Въехали в тучу, которую они видели снизу, и сразу попали в снежную бурю. Поднимаясь выше и выше, люди и машины чувствовали кислородное голодание. У людей появлялась головная боль, машины начинали закипать. Двигатели стали работать с перебоями. Все солдаты и офицеры соскочили с машин и, упираясь в задние борта и колеса орудий, помогали им карабкаться вверх. Потураев, спрыгнув с подножки УРАЛа, сразу почувствовал одышку, и ноги показались ему ватными, непослушными.
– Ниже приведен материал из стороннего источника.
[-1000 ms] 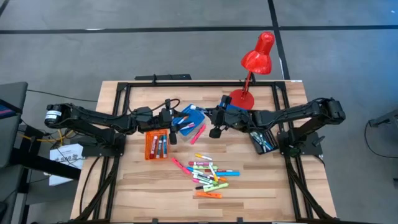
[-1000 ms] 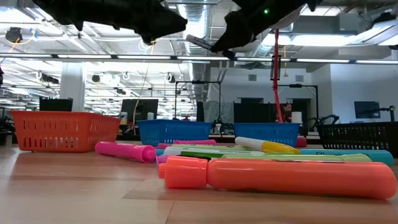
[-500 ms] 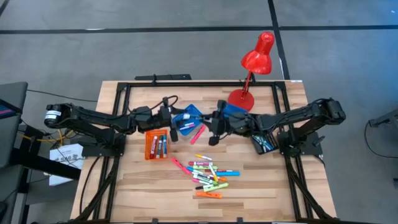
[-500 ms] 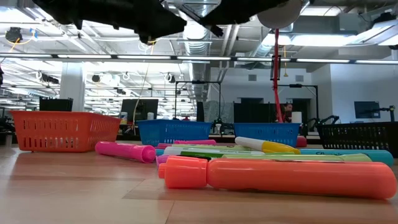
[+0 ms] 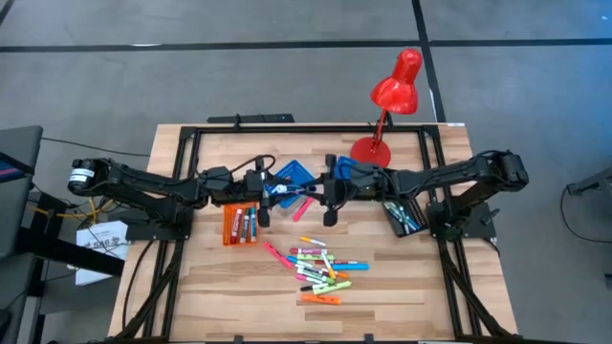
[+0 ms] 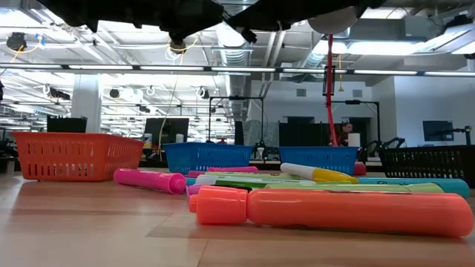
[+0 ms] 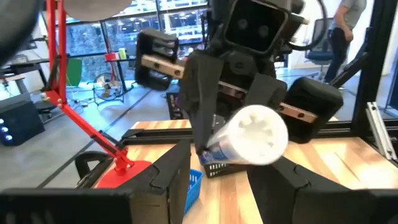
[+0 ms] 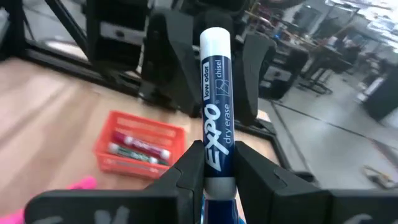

Вместе с солдатами он толкал гаубицу, не подавая никаких команд. Здесь они были не нужны. Всем было тяжело, все задыхались. Снег залеплял глаза, нос. Крупные снежные хлопья налипали на лобовые стекла, ограничивая видимость дороги. И только когда эта туча осталась внизу, метель внезапно прекратилась. Перед По-тураевым открылось голубое, чистое и морозное небо. Скалы были в снегу. Вид был величественный и сказочный. Колонна втянулась в туннель на вершине перевала, и после нее начался такой же тяжелый спуск. Снова въехали в снежную бурю. Водители на пониженных скоростях медленно вели машины по снежной колее. Когда туча осталась наверху, буран прекратился. Снегу на горах становилось все меньше и меньше, и вскоре они опять ехали по сухой дороге. Перед въездом в долину все увидели впереди несколько сожженных КАМА-Зов — наливников, черных от копоти и безвольно стоявших на железных дисках вместо колес. После спуска с перевала колонна свернула направо с дороги к палаточному военному городку советского мотострелкового полка, стоящему на окраине города Джабали-Уссарадже. Остановились недалеко от палаток и начали готовиться к ночлегу.